REPUBLIKA.CO.ID, JAKARTA -- Ketua Dewan Pembina Komisi Nasional Perlindungan Anak (Komnas Anak) Seto Mulyadi, mengatakan tindakan kekerasan terhadap anak yang dilakukan oleh anak-anak perlu mendapat perhatian khusus. Anak-anak sebagai pelaku tidak bisa diperlakukan sama dengan orang dewasa.
Sebab, katanya, dalam UU No 11/2012 tentang Sistem Peradilan Pidana Anak, menyebutkan pelaku anak-anak harus ada diversi. Salah satunya upaya mediasi. Dia mencontohkan kasusnya Algazali, anak dari musisi Ahmad Dhani yang sudah dilakukan mediasi.
"Sejauh keluarga korban bisa memaafkan itu yang terbaik daripada sekadar memenjarakan. Itu sudah menjadi komitmen undang-undang, untuk anak-anak berbeda dengan orang dewasa," jelas pria yang akrab disapa Kak Seto tersebut di Jakarta Selatan, Kamis (23/10).
Menurutnya, anak-anak tergelincir menjadi korban lingkungan yang tidak kondusif, serta adanya pengabaian dan penelantaran. "Ini yang harus dipakai oleh semua penegak hukum, para lawyer, hakim, dan jaksa," imbuhnya.
Di samping itu, anak-anak yang dipidana harus dibedakan dengan orang dewasa. Pemerintah harus memperhatikan sarana prasarana seperti tempat perlindungan anak yang menjadi pelaku. Seperti pemakai narkoba ada tempat rehabilitasi, supaya diperbaiki menjadi benar.

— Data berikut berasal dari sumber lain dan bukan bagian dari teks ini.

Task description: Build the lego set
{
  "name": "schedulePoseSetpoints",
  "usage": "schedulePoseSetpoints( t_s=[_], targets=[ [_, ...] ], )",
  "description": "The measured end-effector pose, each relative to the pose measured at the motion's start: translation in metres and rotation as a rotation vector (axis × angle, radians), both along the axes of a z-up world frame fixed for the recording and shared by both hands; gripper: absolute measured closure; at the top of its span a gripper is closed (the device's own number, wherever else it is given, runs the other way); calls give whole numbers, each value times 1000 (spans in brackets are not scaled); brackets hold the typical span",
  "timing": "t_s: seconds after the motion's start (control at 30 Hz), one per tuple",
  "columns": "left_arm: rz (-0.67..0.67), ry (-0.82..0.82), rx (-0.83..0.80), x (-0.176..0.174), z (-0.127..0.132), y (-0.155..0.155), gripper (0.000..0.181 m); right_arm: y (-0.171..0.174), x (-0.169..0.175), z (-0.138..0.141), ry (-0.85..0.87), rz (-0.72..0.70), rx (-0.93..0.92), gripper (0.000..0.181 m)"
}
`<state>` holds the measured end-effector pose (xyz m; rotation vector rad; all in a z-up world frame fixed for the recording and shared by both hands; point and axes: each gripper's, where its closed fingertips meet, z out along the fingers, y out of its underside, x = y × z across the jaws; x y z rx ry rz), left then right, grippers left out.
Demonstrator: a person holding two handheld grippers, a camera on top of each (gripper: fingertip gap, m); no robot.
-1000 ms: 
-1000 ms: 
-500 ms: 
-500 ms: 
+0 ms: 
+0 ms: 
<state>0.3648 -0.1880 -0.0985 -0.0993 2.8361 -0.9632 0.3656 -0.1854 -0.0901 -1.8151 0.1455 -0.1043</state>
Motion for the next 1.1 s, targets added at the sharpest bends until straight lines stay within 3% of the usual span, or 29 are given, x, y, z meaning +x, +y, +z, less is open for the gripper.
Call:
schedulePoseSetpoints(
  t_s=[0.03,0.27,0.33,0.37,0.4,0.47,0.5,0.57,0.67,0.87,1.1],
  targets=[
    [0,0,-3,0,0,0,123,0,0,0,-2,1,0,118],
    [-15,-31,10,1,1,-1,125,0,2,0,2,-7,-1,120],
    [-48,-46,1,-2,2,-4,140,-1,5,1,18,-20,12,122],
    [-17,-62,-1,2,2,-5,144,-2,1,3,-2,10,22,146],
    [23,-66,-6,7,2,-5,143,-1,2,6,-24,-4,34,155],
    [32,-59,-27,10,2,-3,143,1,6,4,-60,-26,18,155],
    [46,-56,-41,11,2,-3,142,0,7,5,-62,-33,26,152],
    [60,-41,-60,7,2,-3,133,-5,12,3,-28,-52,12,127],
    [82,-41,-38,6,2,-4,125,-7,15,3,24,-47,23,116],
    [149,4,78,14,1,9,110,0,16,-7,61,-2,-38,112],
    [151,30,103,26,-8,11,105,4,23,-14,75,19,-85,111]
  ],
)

"Sebab kalau dipenjara anak menjadi stres. Masih tingginya kasus kekerasan anak terhadap anak, ini seperti fenomena gunung es," jelas Kak Seto.
Dia berharap, ke depan semua kekerasan harus dihentikan. Sebab, dampaknya bisa merusak psikologis anak. Kalau dibiarkan, korban akan menjadi pelaku berikutnya.
Sebab, tindakan kejahatan terjadi bukan hanya niat jahat pelaku, tetapi karena ada kesempatan. Masyarakat juga didorong untuk berani melaporkan jika melihat tindakan kekerasan terhadap anak.
"Pada banyak kasus, keluarga justru menutupi, apalagi perkosaan. Ini menjadi surga kaum pedofil di Indonesia. Ini harus berani diungkap supaya bisa dihentikan dan melindungi para korban," tukasnya.